Data provided
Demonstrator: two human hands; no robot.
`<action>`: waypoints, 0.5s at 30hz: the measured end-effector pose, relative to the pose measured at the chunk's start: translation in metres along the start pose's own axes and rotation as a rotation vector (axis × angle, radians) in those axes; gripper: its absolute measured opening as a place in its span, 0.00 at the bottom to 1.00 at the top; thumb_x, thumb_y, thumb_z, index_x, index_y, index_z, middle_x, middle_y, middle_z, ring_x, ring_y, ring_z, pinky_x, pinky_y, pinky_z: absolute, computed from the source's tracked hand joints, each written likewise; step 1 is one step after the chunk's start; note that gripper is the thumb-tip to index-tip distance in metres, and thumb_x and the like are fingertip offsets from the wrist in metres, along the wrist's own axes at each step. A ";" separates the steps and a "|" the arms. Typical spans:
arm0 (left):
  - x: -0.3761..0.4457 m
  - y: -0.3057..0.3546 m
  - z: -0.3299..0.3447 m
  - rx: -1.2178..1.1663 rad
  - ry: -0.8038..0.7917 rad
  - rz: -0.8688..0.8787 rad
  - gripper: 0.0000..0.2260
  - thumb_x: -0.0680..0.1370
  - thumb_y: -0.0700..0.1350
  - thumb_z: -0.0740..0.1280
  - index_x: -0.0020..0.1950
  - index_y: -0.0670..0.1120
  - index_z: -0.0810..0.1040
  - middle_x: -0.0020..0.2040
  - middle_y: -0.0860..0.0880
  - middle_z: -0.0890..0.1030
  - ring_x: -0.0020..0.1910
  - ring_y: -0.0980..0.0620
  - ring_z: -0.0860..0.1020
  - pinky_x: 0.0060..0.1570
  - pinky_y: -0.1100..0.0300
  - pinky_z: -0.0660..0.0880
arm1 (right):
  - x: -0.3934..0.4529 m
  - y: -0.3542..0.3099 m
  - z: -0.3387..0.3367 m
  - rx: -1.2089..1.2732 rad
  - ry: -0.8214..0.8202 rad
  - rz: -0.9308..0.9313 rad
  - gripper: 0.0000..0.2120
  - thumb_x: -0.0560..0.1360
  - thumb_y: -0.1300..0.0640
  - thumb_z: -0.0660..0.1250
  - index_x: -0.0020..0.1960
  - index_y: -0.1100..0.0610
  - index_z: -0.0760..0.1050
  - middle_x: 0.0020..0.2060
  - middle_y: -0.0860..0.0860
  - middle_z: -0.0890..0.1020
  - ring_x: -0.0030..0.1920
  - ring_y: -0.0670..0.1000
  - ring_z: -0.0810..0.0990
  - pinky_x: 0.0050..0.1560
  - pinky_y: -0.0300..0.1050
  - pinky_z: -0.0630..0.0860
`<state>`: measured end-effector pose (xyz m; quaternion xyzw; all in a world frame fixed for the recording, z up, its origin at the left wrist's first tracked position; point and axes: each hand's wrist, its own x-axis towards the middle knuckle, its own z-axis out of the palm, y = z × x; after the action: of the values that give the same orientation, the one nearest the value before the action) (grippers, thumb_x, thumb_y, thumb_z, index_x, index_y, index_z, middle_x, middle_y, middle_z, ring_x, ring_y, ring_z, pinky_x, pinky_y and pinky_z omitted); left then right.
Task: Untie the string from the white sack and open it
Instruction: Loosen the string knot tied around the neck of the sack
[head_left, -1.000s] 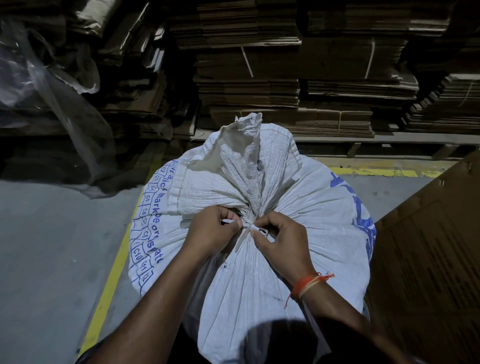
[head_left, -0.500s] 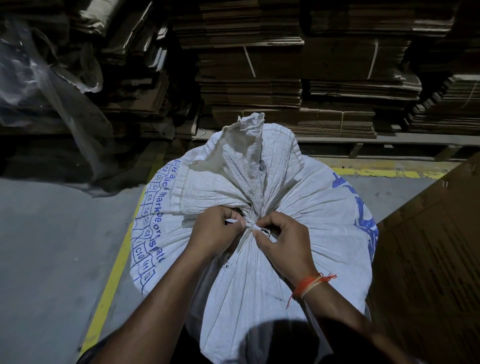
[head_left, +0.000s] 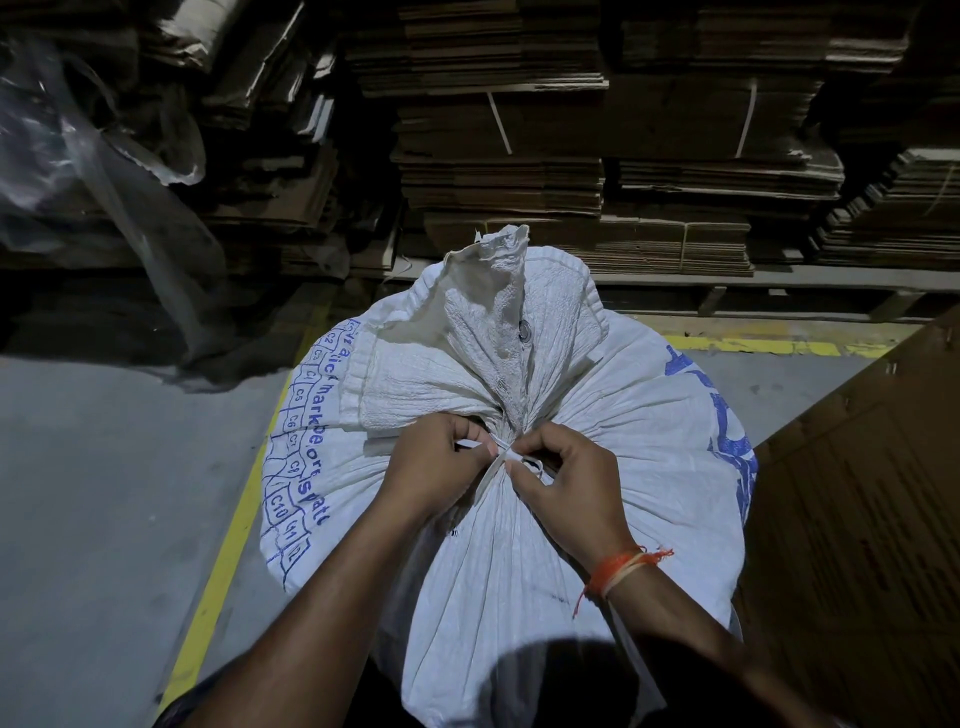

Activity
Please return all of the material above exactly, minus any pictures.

Answer to the problem
Demonstrator: two human hands; no robot.
`<action>`: waypoints, 0.5s at 30hz: the measured end-effector pose, relative to the pose measured at the chunk's start: translation in metres along the start pose's own axes and rotation as a rotation vector (axis × angle, radians) in those axes; gripper: its absolute measured opening as a place in its span, 0.00 at the bottom to 1.00 at the top; thumb_x, thumb_y, thumb_z, index_x, index_y, index_z, middle_x, middle_y, middle_z, ring_x, ring_y, ring_z, pinky_x, pinky_y, pinky_z: absolute, computed from the source's tracked hand joints, each written likewise; step 1 is one step after the chunk's start; note that gripper is the thumb-tip to index-tip distance in metres, and thumb_x and the like are fingertip offsets from the wrist in metres, along the wrist's own axes at each step. A ";" separates the steps and a "|" the arms. Typical spans:
arm0 (left):
  - x: -0.3761..0.4457 m
  - y: -0.3057..0.3546 m
  - z: -0.3299..0.3447 m
  - rx: -1.2178..1.1663 rad
  - ry: -0.8038..0.7917 rad
  - rz: -0.8688..0.8787 rad
  - gripper: 0.0000..0.2260
  - thumb_x: -0.0680..0.1370
  - thumb_y: -0.0700..0.1350
  - thumb_z: -0.0740..0.1280
  - index_x: -0.0020..0.1950
  - index_y: -0.0670..0.1120
  - index_z: -0.0810..0.1040
  - middle_x: -0.0020..0.2040
  - middle_y: -0.0860..0.0880
  - middle_z: -0.0890..0.1030
  - ring_x: -0.0020..0.1910
  - ring_y: -0.0980..0.0620
  - ring_z: -0.0860..0.1020
  - pinky_x: 0.0060..0.1570
  - pinky_y: -0.1100..0.0300
  - pinky_z: -0.0660..0.0880
arm1 (right):
  - x: -0.3934..0.4529 m
  - y: -0.3542..0.3099 m
  - z: -0.3387..0.3367 m
  - rx: -1.2089..1.2732 rad
  - ry: -0.8214..0.8202 rad
  - rz: -0.9308..0.9313 rad
  - gripper: 0.0000..0.2120
  - thumb_x: -0.0560..0.1360
  - thumb_y: -0.1300..0.0640
  - thumb_z: -0.0660..0.1250
  - index_x: -0.0020..0.1960
  - index_y: -0.1100..0.0610
  - index_z: -0.0760..0.1050
  - middle_x: 0.0020..0.2060
  - middle_y: -0.0860..0.0860
  - middle_z: -0.0890..0.1020
  - ring_x: -0.0030..0.1920
  - ring_y: -0.0670..0.1000
  - ring_z: -0.0810..0.0990
  - pinky_x: 0.0050..0.1560
  - pinky_y: -0.0300..0.1050
  - pinky_z: -0.0630..0.0860
`<state>`: measured end-effector pose (xyz m; quaternion xyzw; all in a world frame fixed for the recording, z up, its origin at the left wrist's first tracked position; point and axes: each hand's wrist, its own x-axis towards the middle knuckle, its own z-axis out of the palm, y = z × x; after the action: of the values that give the same orientation, the one nearest the value before the action) (grippers, thumb_x, thumb_y, thumb_z, index_x, index_y, index_z, middle_x, middle_y, middle_z, ring_x, ring_y, ring_z, pinky_x, pinky_y and pinky_z omitted); left then right.
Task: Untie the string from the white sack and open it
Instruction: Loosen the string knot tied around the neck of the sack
[head_left, -1.000s] 
[head_left, -0.500s] 
[head_left, +0.000s] 

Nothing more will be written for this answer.